*WHAT IS NEEDED*. Give back the listing underneath, unchanged and complete.

*STORED DATA*.
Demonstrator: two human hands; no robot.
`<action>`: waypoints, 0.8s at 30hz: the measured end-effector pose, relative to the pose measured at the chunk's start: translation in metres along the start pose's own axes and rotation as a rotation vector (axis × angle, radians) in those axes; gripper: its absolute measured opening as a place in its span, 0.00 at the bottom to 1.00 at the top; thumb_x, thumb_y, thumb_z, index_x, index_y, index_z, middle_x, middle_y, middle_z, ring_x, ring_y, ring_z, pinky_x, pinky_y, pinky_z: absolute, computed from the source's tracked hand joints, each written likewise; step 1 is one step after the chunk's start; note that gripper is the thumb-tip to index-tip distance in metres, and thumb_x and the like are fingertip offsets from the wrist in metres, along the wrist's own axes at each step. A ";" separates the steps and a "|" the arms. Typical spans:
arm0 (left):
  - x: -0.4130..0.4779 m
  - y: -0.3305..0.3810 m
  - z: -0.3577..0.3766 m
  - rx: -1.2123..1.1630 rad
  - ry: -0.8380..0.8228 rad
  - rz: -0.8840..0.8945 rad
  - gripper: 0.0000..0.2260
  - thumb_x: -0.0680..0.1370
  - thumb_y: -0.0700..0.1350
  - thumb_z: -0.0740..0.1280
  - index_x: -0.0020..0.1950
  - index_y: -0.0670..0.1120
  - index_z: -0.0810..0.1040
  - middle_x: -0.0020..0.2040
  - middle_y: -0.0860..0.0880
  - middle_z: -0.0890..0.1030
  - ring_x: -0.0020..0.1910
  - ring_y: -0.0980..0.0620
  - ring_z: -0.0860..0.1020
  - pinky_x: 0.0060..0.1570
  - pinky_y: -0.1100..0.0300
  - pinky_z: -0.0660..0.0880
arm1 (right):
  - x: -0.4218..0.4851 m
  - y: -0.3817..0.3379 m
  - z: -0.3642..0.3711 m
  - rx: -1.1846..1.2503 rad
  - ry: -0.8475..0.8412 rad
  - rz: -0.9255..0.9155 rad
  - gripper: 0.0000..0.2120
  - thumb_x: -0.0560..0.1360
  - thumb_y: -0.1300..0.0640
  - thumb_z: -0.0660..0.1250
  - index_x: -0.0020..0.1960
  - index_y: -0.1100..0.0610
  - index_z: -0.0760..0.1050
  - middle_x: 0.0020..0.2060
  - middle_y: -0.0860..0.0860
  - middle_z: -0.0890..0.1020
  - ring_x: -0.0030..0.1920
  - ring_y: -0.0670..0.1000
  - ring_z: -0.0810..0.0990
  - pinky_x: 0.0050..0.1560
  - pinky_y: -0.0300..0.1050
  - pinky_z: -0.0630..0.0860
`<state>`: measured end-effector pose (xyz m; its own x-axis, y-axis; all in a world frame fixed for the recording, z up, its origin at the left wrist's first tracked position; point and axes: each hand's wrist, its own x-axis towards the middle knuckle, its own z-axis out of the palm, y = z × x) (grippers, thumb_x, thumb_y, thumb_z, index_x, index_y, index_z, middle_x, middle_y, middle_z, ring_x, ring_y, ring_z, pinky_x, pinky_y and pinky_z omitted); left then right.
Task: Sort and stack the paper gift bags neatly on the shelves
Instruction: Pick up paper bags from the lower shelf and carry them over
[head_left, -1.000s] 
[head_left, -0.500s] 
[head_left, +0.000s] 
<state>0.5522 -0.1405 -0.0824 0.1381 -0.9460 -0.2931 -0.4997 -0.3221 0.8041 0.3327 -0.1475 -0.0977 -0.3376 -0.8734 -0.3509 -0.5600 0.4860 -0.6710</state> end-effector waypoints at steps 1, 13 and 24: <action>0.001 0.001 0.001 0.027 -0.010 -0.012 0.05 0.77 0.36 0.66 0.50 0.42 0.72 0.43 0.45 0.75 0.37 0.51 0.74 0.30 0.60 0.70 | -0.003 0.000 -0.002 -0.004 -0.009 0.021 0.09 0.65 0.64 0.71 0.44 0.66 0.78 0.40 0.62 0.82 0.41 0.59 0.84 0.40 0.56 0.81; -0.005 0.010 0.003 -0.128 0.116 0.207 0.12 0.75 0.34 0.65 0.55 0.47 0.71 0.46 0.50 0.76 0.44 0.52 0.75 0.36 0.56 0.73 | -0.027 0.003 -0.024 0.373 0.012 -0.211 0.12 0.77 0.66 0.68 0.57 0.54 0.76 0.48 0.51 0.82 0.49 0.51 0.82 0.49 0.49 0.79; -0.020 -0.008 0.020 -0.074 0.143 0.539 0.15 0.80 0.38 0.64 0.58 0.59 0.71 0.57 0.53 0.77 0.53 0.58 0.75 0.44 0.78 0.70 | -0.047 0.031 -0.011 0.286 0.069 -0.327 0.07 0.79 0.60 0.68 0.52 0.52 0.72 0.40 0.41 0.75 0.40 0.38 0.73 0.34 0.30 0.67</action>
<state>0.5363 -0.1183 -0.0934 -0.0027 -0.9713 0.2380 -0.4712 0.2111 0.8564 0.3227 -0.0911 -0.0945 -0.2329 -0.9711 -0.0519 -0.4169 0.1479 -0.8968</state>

*RESULT OF THIS TASK*.
Demonstrator: two human hands; no robot.
`<action>`: waypoints, 0.8s at 30hz: the measured end-effector pose, relative to the pose measured at the chunk's start: translation in metres along the start pose's own axes and rotation as a rotation vector (axis × angle, radians) in those axes; gripper: its absolute measured opening as a place in its span, 0.00 at the bottom to 1.00 at the top; thumb_x, thumb_y, thumb_z, index_x, index_y, index_z, middle_x, middle_y, middle_z, ring_x, ring_y, ring_z, pinky_x, pinky_y, pinky_z: absolute, computed from the source's tracked hand joints, each written likewise; step 1 is one step after the chunk's start; note that gripper is the thumb-tip to index-tip distance in metres, and thumb_x and the like are fingertip offsets from the wrist in metres, along the wrist's own axes at each step. A ";" separates the steps and a "|" the arms. Typical spans:
arm0 (left):
  - x: -0.4130..0.4779 m
  - y: -0.3305..0.3810 m
  - z: -0.3577..0.3766 m
  - rx: -1.2123..1.1630 rad
  - ry: -0.8380..0.8228 rad
  - rz: -0.8840..0.8945 rad
  - gripper: 0.0000..0.2260
  - thumb_x: -0.0680..0.1370
  - thumb_y: -0.0700..0.1350
  - thumb_z: -0.0740..0.1280
  - index_x: -0.0020..0.1950
  - index_y: -0.0670..0.1120
  - index_z: -0.0810..0.1040
  - middle_x: -0.0020..0.2040
  - middle_y: -0.0860..0.0880
  - middle_z: -0.0890..0.1030
  - ring_x: -0.0020..0.1910
  - ring_y: -0.0980..0.0620
  - ring_z: -0.0860..0.1020
  - pinky_x: 0.0060..0.1570
  - pinky_y: -0.1100..0.0300
  - pinky_z: -0.0660..0.0880
arm1 (right):
  - x: -0.4218..0.4851 m
  - y: -0.3817..0.3379 m
  - z: -0.3642..0.3711 m
  - rx: -1.1846..1.2503 rad
  - ry: -0.8475..0.8412 rad
  - rz: -0.9255..0.9155 rad
  - gripper: 0.0000..0.2120
  - thumb_x: -0.0560..0.1360
  - thumb_y: -0.1300..0.0640
  - thumb_z: -0.0660..0.1250
  - index_x: -0.0020..0.1960
  - index_y: -0.1100..0.0610
  - index_z: -0.0760..0.1050
  - middle_x: 0.0020..0.2060
  - middle_y: -0.0860..0.0860
  - middle_z: -0.0890..0.1020
  - ring_x: -0.0030..0.1920
  - ring_y: -0.0670..0.1000
  - ring_z: -0.0810..0.0990
  - pinky_x: 0.0050..0.1560
  - pinky_y: -0.0300..0.1050
  - pinky_z: -0.0630..0.0860
`<state>`: measured end-effector pose (xyz m; its own x-axis, y-axis; all in a world frame fixed for the recording, z up, its origin at the left wrist's first tracked position; point and axes: each hand's wrist, its own x-axis towards the middle knuckle, its own z-axis out of the palm, y = z × x) (grippers, thumb_x, thumb_y, thumb_z, index_x, index_y, index_z, middle_x, middle_y, middle_z, ring_x, ring_y, ring_z, pinky_x, pinky_y and pinky_z omitted); left then right.
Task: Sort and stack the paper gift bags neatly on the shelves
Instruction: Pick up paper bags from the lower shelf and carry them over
[head_left, -1.000s] 
[head_left, -0.500s] 
[head_left, +0.000s] 
<state>0.5522 -0.1405 -0.0824 0.1381 -0.9460 -0.2931 -0.4997 -0.3221 0.8041 0.3327 -0.1475 -0.0977 -0.3376 -0.8734 -0.3509 -0.5600 0.4860 -0.6710</state> end-effector waypoints at steps 1, 13 and 24: <action>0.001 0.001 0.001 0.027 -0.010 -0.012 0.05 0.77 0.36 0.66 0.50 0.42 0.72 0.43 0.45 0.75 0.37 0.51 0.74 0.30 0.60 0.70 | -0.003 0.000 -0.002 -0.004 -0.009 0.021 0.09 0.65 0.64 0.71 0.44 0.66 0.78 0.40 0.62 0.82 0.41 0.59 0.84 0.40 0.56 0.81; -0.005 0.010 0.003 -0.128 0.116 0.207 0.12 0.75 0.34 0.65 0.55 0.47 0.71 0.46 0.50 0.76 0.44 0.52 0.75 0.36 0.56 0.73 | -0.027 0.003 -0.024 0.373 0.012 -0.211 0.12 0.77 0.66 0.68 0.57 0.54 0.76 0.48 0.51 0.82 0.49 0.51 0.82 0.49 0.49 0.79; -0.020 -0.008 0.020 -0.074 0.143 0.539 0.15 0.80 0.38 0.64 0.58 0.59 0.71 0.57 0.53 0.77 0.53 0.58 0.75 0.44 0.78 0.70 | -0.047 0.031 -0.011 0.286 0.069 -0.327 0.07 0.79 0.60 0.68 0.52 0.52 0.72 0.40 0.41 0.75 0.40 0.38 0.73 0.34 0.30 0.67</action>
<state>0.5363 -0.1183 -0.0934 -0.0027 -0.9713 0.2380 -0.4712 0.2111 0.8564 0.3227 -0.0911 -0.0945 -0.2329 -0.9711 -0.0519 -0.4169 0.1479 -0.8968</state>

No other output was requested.